Organizations should ask themselves the following questions: Do we need new or additional laptops for employees? Do we need to implement a new VDI or zero trust platform? Are we looking at a new video conferencing platform to help employees stay connected? Whether it’s hardware, software, or staff, all of these elements take funding and time. IT departments must coordinate with executive leadership to ensure this funding is secured.

It is also the time to evaluate how your enterprise data protection strategies have shifted with COVID-19 and remote work. According to recent Flexential data, almost half of individuals surveyed said their company has not made any process or technology changes to their data protection policies as a result of COVID and/or remote work. This points to a significant gap in companies that are not evolving their backup and disaster recovery plans during times like these when the vulnerability is heightened.

It’s critical organizations change their approach, strengthening their data protection and cybersecurity education policies. Organizations should be outlining how IT teams will physically access server rooms safely without exposure to COVID-19, how employees can access networks from home in the event corporate systems do go down, and ensuring the right plans are in place to recover from a ransomware attack or a disaster.

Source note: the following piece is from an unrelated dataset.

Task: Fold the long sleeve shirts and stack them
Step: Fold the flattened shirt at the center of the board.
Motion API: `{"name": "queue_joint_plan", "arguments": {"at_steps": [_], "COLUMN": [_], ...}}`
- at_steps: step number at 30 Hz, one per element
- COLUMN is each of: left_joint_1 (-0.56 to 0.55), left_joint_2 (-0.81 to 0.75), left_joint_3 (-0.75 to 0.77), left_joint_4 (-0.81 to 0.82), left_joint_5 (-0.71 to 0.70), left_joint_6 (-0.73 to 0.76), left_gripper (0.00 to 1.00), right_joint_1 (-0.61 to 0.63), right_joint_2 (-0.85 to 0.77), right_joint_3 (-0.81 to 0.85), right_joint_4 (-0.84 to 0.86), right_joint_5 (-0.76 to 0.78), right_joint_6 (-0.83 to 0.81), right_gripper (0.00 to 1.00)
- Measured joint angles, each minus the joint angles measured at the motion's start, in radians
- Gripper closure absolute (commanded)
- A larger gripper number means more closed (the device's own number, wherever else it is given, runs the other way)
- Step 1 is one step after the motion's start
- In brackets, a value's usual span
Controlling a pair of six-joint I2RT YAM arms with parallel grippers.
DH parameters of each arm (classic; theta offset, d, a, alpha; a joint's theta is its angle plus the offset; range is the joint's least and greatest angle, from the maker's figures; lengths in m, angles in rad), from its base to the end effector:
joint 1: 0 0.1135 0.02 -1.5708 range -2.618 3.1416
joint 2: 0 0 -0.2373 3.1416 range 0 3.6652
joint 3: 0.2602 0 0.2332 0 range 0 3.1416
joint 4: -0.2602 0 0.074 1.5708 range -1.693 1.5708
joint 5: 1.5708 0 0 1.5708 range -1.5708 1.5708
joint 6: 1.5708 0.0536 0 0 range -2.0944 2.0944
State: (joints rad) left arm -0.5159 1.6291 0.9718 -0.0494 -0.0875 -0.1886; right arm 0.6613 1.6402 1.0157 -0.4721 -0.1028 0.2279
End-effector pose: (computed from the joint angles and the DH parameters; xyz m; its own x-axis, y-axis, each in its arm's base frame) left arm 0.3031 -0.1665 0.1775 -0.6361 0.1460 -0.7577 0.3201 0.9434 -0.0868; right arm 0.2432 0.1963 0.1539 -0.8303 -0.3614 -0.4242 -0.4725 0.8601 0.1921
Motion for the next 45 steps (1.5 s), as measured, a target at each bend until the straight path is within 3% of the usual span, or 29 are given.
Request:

By effectively planning, organizations can approach remote security and data protection much differently than earlier this year when businesses were moving fast to shift employees to at-home environments.

 

Keep devices protected for the long haul

Remote work has opened corporate networks to a slew of vulnerabilities we have never experienced. It’s up to IT departments and enterprise leadership to ensure employees are well-equipped to keep their devices protected. Taking the time to plan now will ensure organizations working remotely for months and years to come are prepared and secure for the long haul.